As heirs of the charism of Vincent and Louise, we too are called to be Vincentians of other shores, to open the doors of our selfishness and fears that stagnate us, to go to the geographical and existential peripheries, and to meet the designs of God guided by the power of the Holy Spirit, who leads us firmly towards the fulfilment of his will and challenges us to continue to live under the impulse of the Holy Spirit.
In 2 Cor 5:14 we read: “the love of Christ urges us on”. She reminds us that St. Louise, from 1639 onwards, signed almost all her letters to the sisters with the phrase “in the love of Jesus crucified” and from 1643 onwards she began to use the seal of the Society, which embodies the Pauline phrase briefly modified: “the love of Jesus crucified urges us”.

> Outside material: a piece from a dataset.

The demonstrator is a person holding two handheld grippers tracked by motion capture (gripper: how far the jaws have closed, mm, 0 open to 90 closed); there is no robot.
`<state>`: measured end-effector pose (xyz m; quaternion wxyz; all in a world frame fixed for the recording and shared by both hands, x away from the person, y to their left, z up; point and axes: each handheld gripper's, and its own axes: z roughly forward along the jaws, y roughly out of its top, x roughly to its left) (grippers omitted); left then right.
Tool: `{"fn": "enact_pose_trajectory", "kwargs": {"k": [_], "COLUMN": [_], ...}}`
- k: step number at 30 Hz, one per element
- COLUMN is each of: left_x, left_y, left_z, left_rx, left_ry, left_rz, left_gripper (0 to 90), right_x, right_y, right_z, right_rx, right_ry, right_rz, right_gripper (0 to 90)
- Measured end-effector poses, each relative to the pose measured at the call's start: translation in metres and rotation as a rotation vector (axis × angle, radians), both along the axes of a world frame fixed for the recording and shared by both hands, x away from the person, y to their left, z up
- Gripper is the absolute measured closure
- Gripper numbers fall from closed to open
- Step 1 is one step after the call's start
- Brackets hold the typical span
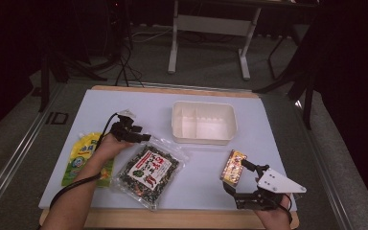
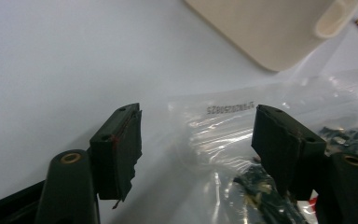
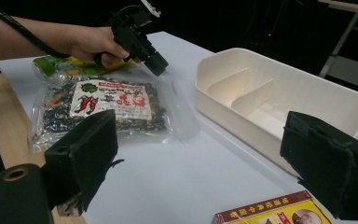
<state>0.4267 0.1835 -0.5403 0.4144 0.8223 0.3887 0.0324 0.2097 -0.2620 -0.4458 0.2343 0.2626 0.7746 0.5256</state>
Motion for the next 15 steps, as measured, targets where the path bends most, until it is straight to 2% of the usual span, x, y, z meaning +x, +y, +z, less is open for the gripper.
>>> {"fn": "enact_pose_trajectory", "kwargs": {"k": [2,4,8,12,15], "left_x": [0.004,0.005,0.007,0.01,0.012], "left_y": [0.0,0.001,-0.001,-0.001,-0.002], "left_z": [-0.004,-0.005,-0.01,-0.01,-0.01], "left_rx": [0.021,0.022,0.021,0.004,-0.006], "left_ry": [0.02,0.019,0.042,0.061,0.079], "left_rz": [-0.012,-0.005,-0.052,-0.057,-0.081], "left_gripper": [36.5,38.4,41.7,43.8,46.2], "right_x": [0.001,0.001,0.001,0.001,0.002], "right_y": [0.0,0.0,0.0,0.0,0.0], "right_z": [-0.001,-0.001,-0.001,-0.002,-0.002], "right_rx": [-0.002,-0.002,-0.002,-0.003,-0.004], "right_ry": [0.003,0.007,0.009,0.016,0.015], "right_rz": [0.002,0.002,0.004,0.003,0.003], "right_gripper": [10.7,10.8,10.8,10.8,10.8]}}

Grateful for the example of holiness presented to us in St. Louise, let us ask the Lord that each one of us may experience that “the charity of Christ crucified urges us”, thus calling us to be people of deep faith, ready to go to other shores, actualising in us the whisper of the prophet.
P. Hugo R. Sosa, CM
[1] According to the liturgical calendar of that time, it was Thursday, May 4, 1623.
[2] It was Thursday 25 May 1623.
[3] SAINT LUISA DE MARILLAC. Correspondencia y escritos. Salamanca: CEME, 1985, E. 6 (Hereafter in the body of the text C. = correspondences and E. = writings).